● **TASK STATEMENT**: Your reply should be the complete data, reproduced exactly.
•••••
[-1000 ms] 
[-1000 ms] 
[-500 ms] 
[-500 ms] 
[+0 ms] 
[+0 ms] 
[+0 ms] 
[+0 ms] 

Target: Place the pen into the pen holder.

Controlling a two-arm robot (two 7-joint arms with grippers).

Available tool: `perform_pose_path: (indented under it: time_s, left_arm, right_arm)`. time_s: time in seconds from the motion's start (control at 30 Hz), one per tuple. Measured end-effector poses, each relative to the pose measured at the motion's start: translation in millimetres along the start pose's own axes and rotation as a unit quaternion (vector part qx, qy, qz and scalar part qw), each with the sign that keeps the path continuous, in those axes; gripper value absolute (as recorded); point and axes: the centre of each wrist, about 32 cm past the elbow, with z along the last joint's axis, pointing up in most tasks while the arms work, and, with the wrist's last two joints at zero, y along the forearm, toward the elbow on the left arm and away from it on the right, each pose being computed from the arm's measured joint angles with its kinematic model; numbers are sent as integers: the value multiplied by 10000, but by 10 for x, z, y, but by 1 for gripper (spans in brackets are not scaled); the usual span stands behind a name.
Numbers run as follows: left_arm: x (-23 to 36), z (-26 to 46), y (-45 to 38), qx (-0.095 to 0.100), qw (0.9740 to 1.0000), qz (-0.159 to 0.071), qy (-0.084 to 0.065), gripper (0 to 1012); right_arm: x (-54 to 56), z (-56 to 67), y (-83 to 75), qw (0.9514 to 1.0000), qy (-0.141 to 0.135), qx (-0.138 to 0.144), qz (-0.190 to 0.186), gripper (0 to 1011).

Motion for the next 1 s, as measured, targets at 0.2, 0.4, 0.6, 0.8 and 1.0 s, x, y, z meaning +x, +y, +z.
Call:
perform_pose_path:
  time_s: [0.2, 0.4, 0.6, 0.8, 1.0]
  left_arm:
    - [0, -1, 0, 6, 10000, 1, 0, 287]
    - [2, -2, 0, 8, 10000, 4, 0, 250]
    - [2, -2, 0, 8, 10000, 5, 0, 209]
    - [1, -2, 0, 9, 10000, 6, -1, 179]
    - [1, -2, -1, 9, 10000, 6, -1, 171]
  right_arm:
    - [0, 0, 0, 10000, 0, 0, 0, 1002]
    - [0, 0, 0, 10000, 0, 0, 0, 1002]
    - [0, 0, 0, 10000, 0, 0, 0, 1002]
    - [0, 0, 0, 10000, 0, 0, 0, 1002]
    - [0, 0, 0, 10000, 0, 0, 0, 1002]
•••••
● **EXERCISE SOLUTION**:
[-1000 ms] 
[-1000 ms] 
[-500 ms] 
[-500 ms] 
[+0 ms] 
[+0 ms] 
[+0 ms] 
[+0 ms] 

Target: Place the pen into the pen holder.

Controlling a two-arm robot (two 7-joint arms with grippers).

Available tool: `perform_pose_path: (indented under it: time_s, left_arm, right_arm)`. time_s: time in seconds from the motion's start (control at 30 Hz), one per tuple. Measured end-effector poses, each relative to the pose measured at the motion's start: translation in millimetres along the start pose's own axes and rotation as a unit quaternion (vector part qx, qy, qz and scalar part qw), each with the sign that keeps the path continuous, in those axes; gripper value absolute (as recorded); point and axes: the centre of each wrist, about 32 cm past the elbow, with z along the last joint's axis, pointing up in most tasks while the arms work, and, with the wrist's last two joints at zero, y along the forearm, toward the elbow on the left arm and away from it on the right, each pose being computed from the arm's measured joint angles with its kinematic model; numbers are sent as integers: the value multiplied by 10000, but by 10 for x, z, y, but by 1 for gripper (spans in brackets are not scaled); the usual span stands behind a name.
Numbers run as follows: left_arm: x (-23 to 36), z (-26 to 46), y (-45 to 38), qx (-0.095 to 0.100), qw (0.9740 to 1.0000), qz (-0.159 to 0.071), qy (-0.084 to 0.065), gripper (0 to 1012); right_arm: x (-54 to 56), z (-56 to 67), y (-83 to 75), qw (0.9514 to 1.0000), qy (-0.141 to 0.135), qx (-0.138 to 0.144), qz (-0.190 to 0.186), gripper (0 to 1011).

Motion for the next 1 s, as measured, targets at 0.2, 0.4, 0.6, 0.8 and 1.0 s, x, y, z meaning +x, +y, +z.
Call:
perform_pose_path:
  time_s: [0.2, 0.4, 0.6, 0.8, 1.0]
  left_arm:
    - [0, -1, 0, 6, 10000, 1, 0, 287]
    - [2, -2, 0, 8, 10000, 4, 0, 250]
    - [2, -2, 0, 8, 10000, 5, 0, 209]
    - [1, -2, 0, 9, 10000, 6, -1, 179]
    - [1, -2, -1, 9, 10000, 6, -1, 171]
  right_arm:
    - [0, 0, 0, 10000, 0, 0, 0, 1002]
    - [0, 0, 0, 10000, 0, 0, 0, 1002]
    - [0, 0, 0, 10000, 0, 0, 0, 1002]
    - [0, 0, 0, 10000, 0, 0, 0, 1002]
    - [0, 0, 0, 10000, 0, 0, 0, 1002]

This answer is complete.